_ACTIVITY_:
Only one stretch of the data is wanted: the line containing "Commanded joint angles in", the line containing "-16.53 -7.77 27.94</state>", and every line between them, copied exactly.

_RECORDS TO PROCESS_:
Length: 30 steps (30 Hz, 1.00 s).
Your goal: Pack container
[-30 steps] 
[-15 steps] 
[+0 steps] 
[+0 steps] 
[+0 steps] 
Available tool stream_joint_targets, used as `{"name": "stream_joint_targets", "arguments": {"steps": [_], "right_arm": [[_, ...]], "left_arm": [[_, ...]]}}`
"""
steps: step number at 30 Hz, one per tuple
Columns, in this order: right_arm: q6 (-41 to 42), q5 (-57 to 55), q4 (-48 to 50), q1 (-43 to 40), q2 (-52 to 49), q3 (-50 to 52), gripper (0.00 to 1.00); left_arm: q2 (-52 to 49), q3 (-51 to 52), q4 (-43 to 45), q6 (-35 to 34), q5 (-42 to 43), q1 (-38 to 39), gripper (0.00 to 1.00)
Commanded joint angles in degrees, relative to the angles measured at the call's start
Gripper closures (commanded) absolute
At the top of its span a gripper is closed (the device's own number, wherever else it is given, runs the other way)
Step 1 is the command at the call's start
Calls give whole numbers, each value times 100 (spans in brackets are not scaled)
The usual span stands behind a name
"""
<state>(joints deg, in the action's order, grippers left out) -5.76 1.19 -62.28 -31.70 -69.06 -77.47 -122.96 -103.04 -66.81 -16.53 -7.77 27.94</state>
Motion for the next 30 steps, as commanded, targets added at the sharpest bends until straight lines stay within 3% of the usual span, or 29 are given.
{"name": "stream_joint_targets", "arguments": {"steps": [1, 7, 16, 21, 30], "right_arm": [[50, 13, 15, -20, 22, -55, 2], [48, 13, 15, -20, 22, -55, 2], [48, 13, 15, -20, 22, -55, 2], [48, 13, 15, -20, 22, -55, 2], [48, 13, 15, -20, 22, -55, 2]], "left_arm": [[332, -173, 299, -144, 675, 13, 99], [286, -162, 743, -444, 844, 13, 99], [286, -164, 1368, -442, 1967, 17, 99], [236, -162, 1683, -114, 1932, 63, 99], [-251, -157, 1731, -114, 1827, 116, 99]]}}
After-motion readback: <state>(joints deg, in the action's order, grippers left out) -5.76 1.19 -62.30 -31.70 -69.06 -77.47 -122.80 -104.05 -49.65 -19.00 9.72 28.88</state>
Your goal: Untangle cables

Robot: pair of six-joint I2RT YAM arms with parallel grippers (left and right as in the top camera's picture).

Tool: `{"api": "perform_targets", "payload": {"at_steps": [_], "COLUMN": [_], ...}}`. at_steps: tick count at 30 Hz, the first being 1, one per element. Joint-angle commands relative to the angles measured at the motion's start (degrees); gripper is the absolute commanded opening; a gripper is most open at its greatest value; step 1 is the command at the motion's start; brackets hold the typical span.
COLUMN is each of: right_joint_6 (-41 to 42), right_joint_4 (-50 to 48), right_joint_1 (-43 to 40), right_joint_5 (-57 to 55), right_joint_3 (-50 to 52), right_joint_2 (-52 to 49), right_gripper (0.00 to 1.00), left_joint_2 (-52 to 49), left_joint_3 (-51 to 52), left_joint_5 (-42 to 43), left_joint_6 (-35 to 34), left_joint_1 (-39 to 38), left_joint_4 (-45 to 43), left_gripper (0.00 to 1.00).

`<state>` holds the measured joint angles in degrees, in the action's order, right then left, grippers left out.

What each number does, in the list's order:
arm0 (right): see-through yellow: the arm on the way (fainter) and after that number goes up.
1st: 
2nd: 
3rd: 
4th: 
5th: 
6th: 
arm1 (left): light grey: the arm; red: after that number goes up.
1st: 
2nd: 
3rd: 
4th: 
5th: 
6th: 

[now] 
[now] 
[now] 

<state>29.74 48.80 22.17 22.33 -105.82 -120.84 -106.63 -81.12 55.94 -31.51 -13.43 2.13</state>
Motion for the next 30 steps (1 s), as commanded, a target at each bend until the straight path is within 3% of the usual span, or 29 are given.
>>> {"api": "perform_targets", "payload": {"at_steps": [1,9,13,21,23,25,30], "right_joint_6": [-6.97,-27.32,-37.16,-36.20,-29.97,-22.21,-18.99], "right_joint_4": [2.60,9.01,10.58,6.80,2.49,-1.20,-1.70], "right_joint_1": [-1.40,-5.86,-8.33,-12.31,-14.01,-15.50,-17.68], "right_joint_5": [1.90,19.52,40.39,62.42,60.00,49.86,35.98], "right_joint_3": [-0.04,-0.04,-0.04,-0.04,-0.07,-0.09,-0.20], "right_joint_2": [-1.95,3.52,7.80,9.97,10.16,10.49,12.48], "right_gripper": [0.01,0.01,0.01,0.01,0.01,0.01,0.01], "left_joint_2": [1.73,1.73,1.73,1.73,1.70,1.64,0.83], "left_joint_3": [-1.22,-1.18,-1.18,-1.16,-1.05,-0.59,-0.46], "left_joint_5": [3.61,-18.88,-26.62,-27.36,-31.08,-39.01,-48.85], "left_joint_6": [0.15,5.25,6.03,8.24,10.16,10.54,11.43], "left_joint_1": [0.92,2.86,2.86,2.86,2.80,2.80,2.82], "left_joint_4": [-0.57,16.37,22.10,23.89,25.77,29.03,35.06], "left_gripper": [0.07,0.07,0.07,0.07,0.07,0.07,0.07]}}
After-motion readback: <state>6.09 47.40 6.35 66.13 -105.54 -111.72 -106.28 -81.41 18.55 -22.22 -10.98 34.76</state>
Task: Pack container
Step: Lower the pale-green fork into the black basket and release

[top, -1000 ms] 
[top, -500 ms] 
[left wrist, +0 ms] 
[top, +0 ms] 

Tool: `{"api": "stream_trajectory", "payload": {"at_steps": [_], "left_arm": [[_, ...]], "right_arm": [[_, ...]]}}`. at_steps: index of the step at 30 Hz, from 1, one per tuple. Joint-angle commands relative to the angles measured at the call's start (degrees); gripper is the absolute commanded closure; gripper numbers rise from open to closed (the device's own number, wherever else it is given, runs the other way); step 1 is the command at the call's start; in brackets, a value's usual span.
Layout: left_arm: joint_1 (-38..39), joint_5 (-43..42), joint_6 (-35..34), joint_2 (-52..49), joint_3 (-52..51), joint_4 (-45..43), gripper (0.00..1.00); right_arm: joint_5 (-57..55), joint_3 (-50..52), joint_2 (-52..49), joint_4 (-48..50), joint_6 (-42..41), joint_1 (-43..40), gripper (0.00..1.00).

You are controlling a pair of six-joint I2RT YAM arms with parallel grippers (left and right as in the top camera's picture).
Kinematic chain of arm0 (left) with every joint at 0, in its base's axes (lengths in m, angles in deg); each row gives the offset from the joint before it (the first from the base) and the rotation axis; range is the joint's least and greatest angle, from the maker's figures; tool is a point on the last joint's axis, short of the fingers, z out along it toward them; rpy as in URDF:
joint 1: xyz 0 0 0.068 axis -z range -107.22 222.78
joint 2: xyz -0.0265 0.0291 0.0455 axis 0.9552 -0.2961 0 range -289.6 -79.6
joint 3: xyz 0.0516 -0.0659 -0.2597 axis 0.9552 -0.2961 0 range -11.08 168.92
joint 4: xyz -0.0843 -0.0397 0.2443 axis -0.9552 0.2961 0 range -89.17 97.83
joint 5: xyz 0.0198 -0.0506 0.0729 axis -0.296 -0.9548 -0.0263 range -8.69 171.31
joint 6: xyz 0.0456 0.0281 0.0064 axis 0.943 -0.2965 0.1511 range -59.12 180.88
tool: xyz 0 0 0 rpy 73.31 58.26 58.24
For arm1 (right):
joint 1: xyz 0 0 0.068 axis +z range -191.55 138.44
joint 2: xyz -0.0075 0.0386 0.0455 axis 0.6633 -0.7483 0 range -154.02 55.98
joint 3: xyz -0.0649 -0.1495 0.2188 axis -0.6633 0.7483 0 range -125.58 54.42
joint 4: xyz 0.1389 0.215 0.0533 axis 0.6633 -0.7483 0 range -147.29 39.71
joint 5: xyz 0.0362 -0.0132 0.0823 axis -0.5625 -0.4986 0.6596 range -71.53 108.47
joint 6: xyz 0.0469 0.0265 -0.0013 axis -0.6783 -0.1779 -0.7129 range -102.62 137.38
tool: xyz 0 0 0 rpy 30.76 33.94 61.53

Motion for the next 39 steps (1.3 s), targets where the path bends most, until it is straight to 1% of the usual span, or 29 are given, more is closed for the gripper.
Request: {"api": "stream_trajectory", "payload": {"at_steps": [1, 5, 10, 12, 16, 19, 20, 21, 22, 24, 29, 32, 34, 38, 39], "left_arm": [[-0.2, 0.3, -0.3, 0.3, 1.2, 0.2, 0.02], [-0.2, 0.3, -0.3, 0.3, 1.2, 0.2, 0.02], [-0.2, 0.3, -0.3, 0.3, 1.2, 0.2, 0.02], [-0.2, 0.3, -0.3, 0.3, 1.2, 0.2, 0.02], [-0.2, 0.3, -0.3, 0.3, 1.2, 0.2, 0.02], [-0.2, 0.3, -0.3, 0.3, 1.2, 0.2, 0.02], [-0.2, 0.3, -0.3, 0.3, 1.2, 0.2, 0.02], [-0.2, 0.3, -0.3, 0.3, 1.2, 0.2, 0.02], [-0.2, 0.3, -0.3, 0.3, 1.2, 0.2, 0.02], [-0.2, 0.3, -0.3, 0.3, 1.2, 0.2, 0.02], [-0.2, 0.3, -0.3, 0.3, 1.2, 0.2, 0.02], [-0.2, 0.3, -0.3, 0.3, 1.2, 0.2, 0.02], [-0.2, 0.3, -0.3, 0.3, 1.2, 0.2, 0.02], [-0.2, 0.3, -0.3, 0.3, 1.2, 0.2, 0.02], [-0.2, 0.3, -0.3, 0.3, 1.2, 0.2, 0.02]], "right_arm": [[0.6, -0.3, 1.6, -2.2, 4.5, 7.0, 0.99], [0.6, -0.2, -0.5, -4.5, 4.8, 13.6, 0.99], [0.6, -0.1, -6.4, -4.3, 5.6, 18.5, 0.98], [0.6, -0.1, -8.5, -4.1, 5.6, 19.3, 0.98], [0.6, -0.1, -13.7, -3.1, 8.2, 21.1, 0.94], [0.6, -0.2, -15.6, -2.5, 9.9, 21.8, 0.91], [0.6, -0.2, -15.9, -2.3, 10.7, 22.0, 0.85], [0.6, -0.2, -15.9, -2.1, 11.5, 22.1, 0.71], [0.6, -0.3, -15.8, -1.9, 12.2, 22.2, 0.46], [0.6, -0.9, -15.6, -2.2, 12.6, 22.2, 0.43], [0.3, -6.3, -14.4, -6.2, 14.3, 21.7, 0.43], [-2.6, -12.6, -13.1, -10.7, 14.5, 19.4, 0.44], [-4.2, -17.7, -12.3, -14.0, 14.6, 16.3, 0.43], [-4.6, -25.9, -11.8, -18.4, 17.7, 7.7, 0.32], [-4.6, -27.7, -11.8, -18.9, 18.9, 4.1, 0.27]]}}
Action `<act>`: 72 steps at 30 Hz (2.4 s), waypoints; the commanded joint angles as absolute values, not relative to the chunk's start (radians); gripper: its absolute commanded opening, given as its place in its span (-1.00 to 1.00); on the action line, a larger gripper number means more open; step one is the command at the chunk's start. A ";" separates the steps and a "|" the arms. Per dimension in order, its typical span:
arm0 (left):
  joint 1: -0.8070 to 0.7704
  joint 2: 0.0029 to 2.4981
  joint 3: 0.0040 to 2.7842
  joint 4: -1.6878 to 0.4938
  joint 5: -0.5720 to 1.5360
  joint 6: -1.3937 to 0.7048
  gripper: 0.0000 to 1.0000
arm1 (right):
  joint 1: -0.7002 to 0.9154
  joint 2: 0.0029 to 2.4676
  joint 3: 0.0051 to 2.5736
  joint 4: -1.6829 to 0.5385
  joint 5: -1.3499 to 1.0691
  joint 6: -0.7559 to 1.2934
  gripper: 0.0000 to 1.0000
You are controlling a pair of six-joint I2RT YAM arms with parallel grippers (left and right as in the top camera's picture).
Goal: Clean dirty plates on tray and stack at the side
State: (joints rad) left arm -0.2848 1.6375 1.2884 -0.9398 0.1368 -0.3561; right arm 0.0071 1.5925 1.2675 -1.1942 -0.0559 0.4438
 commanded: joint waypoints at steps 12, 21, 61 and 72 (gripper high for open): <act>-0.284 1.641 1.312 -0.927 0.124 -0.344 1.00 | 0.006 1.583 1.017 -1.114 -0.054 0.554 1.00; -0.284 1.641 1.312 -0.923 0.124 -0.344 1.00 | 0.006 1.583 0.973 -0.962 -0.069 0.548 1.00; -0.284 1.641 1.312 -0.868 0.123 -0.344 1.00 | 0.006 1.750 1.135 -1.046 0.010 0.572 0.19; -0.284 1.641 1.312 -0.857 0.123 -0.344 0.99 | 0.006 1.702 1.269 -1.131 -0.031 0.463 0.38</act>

_EXERCISE ANSWER_:
Commanded joint angles in degrees, relative to the angles measured at the call's start
Gripper closures (commanded) absolute
At the top of its span a gripper is closed (the device's own number, wherever else it is given, runs the other way)
Step 1 is the command at the call's start
Calls give whole numbers, each value times 100 (spans in brackets are not scaled)
The usual span stands behind a name
"""
<state>(joints deg, in the action's order, grippers left out) -5.76 1.19 -62.28 -31.70 -69.06 -77.47 -122.96 -103.04 -66.81 -16.53 -7.77 27.94</state>

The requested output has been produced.